Australia gets U.S. backing for critical minerals industry
MELBOURNE, May 22 (Reuters) - Australia has won the support of the United States for development of its critical minerals industry after the two countries reached an agreement to coordinate polices and investment to support the industry's growth.
Australia supplies around half of the world's lithium as well as other minerals like rare earths used in batteries for electric cars and defence, and is also setting itself up as a major hydrogen producer.
The agreement paves the way for Australian suppliers of these minerals, and renewable energy, to be treated as domestic suppliers under the U.S. Defence Production Act, Australian Prime Minister Anthony Albanese said on Sunday.
That means Australian suppliers will be able to access energy subsidies as outlined in the landmark U.S. Inflation Reduction Act (IRA) legislation which has reinvigorated global renewable energy supply chains since it was set down in August.

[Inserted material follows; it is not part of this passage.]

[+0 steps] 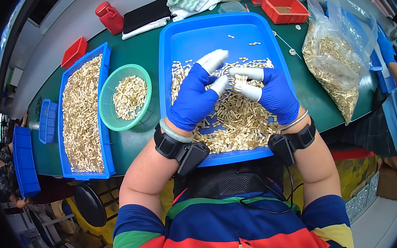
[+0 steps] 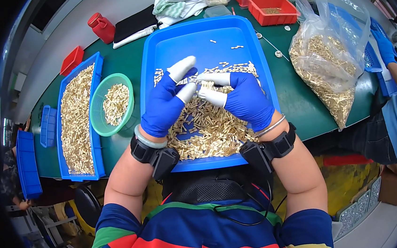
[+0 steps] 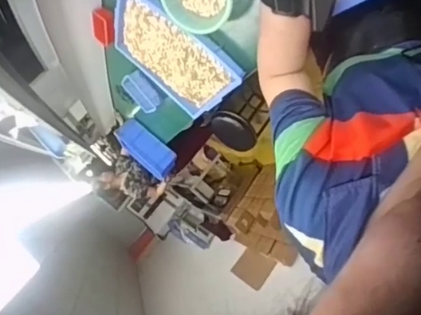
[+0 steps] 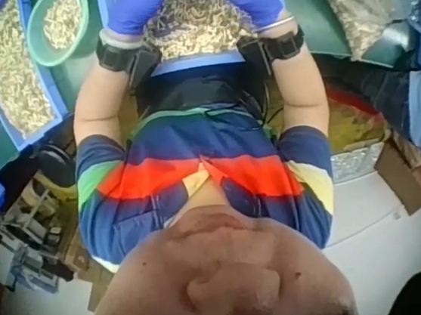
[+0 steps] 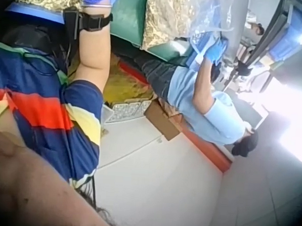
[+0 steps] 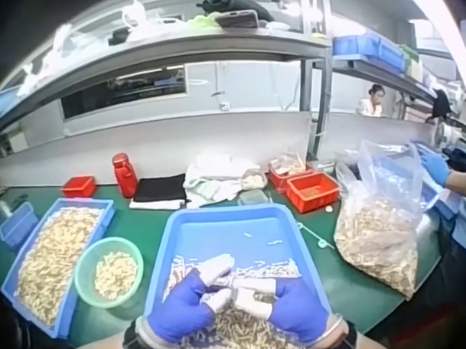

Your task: The person picks up a small metal component from a blue tray, rotates it between their fingers to inspect it, and places it into a green bowl. This process is repeated for several more pieces, with the person occasionally shifting the remaining components in the tray.

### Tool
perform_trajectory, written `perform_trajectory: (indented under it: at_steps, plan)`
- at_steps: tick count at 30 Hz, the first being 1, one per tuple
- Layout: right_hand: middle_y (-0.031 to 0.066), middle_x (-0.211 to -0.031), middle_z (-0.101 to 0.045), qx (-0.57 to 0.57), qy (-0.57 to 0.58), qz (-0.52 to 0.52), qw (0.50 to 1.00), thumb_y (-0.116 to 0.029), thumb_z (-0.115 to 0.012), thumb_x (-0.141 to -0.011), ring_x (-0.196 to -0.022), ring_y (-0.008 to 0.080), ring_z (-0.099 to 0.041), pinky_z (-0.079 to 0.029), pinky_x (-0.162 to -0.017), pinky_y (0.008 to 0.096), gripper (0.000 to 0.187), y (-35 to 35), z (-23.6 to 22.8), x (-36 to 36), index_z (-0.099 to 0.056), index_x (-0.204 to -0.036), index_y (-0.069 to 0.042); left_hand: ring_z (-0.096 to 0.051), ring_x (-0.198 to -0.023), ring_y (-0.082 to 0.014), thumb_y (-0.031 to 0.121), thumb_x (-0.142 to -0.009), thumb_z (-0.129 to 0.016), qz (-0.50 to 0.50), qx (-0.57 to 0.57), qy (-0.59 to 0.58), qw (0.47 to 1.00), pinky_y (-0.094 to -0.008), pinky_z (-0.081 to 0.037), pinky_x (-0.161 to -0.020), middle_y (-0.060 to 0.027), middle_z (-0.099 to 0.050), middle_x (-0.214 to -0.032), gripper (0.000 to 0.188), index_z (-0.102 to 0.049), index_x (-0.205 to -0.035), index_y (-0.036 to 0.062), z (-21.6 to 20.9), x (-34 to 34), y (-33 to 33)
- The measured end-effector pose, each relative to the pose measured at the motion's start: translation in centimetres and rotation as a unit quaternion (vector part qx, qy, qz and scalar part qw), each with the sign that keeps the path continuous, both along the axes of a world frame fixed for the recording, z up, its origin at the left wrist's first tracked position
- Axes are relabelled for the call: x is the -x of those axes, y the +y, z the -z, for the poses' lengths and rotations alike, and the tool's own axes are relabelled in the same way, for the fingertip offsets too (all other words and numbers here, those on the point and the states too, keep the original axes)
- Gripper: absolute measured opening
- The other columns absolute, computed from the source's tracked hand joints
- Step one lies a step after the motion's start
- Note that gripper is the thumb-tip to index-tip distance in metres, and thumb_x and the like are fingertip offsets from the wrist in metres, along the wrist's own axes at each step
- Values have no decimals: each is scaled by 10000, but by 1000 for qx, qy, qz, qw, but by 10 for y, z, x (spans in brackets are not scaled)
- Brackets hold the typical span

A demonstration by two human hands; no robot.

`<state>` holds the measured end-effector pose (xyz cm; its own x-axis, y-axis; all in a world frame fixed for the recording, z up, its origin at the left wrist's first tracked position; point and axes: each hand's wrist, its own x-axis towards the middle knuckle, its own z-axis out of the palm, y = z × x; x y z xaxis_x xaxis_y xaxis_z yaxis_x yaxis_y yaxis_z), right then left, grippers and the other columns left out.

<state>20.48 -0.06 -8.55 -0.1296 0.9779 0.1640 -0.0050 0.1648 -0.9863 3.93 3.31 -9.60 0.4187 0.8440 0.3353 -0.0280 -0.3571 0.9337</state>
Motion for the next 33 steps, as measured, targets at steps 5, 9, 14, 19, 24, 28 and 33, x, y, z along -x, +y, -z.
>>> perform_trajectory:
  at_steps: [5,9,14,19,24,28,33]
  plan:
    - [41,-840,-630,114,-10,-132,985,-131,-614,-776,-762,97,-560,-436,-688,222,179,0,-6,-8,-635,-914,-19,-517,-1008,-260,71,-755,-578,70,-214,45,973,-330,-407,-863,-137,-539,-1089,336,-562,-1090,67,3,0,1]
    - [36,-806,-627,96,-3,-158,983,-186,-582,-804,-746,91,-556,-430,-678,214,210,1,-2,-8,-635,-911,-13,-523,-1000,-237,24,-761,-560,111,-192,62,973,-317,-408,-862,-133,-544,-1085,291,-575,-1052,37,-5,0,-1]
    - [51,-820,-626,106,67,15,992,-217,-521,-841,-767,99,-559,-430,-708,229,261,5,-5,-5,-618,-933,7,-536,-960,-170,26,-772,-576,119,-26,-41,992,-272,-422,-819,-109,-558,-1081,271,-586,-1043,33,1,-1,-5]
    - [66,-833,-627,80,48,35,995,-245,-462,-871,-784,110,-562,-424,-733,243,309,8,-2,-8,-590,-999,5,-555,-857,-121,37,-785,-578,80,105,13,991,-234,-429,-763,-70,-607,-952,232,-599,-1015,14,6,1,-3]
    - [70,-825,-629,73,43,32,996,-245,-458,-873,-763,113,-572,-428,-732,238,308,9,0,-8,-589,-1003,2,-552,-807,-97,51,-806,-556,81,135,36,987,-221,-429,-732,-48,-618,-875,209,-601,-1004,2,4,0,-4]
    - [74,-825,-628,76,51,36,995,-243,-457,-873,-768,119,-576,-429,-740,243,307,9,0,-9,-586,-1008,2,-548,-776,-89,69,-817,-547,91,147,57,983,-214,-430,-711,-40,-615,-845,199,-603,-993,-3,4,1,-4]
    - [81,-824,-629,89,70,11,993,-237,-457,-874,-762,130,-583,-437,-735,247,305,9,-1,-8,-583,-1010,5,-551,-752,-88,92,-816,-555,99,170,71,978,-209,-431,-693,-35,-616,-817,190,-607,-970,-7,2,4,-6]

"This is about creating an enormous opportunity for Australia and I can't underline how significant this is," Albanese told press at the Quad Leaders Summit in Hiroshima.
The big risk with the Inflation Reduction Act is that Australia could lose capital to the United States, but U.S. President Joe Biden will support the Congress taking action to treat Australian suppliers and activity as domestic activity in the United States, he added.
Ministers from the U.S. National Security Council and Australia’s Department of Industry will take part in a task force that will develop a plan by the year end to encourage stronger industrial collaboration and speed up development, the two leaders said in statements announcing the deal on Saturday.
The compact will establish climate, clean energy and a
shared energy industrial base as a central pillar of the
Australia-United States Alliance, they said.